What to produce.
Among the entries below, find the lines that hold the word "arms" and report them.

Dataset records.
---
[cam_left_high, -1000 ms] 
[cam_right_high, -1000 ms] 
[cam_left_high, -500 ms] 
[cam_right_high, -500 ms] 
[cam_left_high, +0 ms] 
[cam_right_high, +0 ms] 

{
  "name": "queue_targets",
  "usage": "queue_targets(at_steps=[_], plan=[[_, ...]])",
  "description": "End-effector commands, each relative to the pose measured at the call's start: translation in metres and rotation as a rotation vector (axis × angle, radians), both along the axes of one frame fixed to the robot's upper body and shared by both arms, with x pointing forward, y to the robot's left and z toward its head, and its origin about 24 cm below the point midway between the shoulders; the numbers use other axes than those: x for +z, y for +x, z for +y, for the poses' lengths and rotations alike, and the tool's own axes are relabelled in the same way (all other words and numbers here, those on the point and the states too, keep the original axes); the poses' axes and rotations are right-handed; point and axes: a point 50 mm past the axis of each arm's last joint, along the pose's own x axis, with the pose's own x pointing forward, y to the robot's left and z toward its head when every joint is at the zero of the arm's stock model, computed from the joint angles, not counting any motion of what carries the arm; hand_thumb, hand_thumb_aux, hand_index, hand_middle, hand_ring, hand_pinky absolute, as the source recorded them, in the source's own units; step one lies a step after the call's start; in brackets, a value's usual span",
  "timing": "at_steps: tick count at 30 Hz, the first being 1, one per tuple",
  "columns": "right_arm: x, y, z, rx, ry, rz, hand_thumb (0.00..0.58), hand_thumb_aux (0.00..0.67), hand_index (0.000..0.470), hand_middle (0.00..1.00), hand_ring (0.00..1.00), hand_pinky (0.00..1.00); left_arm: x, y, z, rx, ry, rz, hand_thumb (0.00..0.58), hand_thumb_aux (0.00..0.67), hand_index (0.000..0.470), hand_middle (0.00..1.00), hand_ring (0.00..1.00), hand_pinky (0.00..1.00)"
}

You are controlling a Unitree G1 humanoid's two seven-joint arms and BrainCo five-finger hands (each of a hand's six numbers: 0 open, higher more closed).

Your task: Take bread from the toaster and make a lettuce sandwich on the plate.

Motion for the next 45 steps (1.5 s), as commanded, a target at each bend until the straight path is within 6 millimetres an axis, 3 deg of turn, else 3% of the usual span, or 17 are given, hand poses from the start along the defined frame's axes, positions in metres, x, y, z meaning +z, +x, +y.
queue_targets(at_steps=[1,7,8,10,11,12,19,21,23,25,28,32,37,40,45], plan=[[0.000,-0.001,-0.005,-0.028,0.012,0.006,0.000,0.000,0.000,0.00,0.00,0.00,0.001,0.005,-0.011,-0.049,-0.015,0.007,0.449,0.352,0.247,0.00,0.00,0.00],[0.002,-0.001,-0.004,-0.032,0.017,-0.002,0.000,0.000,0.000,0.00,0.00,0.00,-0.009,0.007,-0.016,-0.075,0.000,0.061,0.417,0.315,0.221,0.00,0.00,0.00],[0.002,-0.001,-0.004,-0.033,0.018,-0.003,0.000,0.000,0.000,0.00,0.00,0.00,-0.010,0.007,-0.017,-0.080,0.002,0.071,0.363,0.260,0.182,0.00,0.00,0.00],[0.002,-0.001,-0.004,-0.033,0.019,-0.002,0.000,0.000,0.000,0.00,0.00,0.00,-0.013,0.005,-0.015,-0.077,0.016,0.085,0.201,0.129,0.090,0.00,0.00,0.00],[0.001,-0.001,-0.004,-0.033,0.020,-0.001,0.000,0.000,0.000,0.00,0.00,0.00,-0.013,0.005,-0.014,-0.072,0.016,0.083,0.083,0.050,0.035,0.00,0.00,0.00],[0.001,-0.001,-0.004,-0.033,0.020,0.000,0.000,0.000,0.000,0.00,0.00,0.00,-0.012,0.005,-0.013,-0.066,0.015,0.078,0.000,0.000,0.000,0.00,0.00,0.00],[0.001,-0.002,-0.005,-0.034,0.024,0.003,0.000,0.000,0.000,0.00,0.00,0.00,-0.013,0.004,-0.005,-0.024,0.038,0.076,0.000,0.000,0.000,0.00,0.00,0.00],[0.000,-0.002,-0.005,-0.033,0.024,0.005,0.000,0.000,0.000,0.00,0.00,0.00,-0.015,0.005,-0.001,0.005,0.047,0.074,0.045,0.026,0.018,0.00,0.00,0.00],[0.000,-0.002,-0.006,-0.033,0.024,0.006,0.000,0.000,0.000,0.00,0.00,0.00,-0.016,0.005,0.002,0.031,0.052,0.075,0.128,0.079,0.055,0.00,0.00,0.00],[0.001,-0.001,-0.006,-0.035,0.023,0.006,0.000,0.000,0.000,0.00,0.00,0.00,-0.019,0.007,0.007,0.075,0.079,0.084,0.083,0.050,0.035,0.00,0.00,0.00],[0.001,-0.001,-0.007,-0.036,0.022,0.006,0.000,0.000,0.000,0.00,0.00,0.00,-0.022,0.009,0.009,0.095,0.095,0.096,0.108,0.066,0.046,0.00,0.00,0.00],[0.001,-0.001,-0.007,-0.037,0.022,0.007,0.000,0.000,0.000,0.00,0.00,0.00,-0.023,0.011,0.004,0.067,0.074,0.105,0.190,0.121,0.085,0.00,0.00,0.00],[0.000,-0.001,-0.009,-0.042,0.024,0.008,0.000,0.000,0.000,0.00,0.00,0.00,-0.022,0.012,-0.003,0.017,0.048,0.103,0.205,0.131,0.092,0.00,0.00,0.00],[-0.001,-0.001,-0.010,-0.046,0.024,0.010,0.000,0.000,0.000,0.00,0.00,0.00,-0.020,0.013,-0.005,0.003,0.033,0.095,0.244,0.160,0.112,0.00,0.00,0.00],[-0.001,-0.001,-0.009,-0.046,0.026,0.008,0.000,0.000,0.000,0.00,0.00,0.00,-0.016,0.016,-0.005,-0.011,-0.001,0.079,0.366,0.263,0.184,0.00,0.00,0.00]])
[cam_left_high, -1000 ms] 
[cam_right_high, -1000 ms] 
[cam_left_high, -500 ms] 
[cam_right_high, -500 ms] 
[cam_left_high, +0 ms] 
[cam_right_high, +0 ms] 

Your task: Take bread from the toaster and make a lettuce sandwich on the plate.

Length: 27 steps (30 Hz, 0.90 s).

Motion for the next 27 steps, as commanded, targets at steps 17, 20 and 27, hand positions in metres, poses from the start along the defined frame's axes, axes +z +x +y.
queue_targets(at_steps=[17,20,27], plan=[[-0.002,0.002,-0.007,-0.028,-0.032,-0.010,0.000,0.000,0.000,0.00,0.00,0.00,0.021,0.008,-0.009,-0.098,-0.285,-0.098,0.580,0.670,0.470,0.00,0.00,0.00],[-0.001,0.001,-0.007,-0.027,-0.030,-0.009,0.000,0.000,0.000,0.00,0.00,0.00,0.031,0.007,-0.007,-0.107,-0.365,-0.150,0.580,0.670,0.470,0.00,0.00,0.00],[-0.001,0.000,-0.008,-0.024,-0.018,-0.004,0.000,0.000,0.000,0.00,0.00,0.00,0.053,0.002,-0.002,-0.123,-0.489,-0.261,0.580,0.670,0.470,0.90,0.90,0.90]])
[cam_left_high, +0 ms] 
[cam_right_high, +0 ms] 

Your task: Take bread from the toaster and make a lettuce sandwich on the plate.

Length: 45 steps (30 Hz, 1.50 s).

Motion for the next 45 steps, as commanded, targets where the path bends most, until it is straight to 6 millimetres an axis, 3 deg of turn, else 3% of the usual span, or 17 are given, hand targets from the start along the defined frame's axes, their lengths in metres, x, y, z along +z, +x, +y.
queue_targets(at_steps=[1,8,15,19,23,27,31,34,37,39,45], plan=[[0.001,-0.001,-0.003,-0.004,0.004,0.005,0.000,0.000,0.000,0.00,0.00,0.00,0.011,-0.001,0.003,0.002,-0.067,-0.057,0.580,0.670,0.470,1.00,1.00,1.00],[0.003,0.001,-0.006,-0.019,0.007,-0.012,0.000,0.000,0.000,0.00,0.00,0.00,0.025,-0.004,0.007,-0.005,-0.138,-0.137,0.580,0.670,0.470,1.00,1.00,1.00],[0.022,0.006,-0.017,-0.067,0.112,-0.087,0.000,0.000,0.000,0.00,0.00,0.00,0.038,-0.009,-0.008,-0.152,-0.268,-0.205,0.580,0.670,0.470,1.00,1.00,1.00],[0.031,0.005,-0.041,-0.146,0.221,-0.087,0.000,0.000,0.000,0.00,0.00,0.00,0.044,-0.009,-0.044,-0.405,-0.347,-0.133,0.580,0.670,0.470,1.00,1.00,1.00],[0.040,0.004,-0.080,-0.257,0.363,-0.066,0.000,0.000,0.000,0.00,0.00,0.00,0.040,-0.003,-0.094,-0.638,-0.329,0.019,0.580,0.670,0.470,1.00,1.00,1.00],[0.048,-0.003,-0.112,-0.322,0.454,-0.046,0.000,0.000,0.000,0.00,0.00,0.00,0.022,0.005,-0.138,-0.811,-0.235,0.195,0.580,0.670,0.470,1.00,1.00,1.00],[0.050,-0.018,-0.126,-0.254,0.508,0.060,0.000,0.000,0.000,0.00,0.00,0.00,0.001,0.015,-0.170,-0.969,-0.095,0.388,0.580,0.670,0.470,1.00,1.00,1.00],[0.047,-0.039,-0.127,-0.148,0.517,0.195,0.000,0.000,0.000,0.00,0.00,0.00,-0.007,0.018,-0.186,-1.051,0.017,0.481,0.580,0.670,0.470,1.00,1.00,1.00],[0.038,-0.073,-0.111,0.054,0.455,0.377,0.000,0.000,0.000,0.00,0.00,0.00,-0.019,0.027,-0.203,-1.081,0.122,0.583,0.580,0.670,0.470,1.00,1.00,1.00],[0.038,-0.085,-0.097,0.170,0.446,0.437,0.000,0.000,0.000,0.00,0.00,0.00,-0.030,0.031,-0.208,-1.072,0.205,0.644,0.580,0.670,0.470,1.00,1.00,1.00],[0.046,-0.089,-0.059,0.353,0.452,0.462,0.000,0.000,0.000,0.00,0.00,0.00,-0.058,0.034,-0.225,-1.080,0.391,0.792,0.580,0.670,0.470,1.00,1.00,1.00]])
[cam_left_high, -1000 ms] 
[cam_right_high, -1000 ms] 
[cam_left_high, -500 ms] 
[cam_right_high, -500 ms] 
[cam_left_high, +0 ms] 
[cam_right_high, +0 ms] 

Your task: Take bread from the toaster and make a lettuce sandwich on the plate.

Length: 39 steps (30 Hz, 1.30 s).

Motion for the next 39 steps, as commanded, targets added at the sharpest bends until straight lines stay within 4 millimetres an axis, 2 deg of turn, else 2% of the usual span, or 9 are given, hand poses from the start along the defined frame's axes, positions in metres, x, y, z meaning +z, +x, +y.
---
Output for this task.
  "description": "End-effector commands, each relative to the pose measured at the call's start: translation in metres and rotation as a rotation vector (axis × angle, radians), both along the axes of one frame fixed to the robot's upper body and shared by both arms, with x pointing forward, y to the robot's left and z toward its head, and its origin about 24 cm below the point midway between the shoulders; the numbers use other axes than those: x for +z, y for +x, z for +y, for the poses' lengths and rotations alike, and the tool's own axes are relabelled in the same way (all other words and numbers here, those on the point and the states too, keep the original axes); the poses' axes and rotations are right-handed; point and axes: a point 50 mm past the axis of each arm's last joint, along the pose's own x axis, with the pose's own x pointing forward, y to the robot's left and z toward its head when every joint is at the zero of the arm's stock model, computed from the joint angles, not counting any motion of what carries the arm; hand_thumb, hand_thumb_aux, hand_index, hand_middle, hand_ring, hand_pinky absolute, as the source recorded them, in the source's own units; step one lies a step after the call's start; in brackets, a value's usual span",
You are controlling a Unitree G1 humanoid's two seven-joint arms and BrainCo five-finger hands (each of a hand's six numbers: 0 open, higher more closed).

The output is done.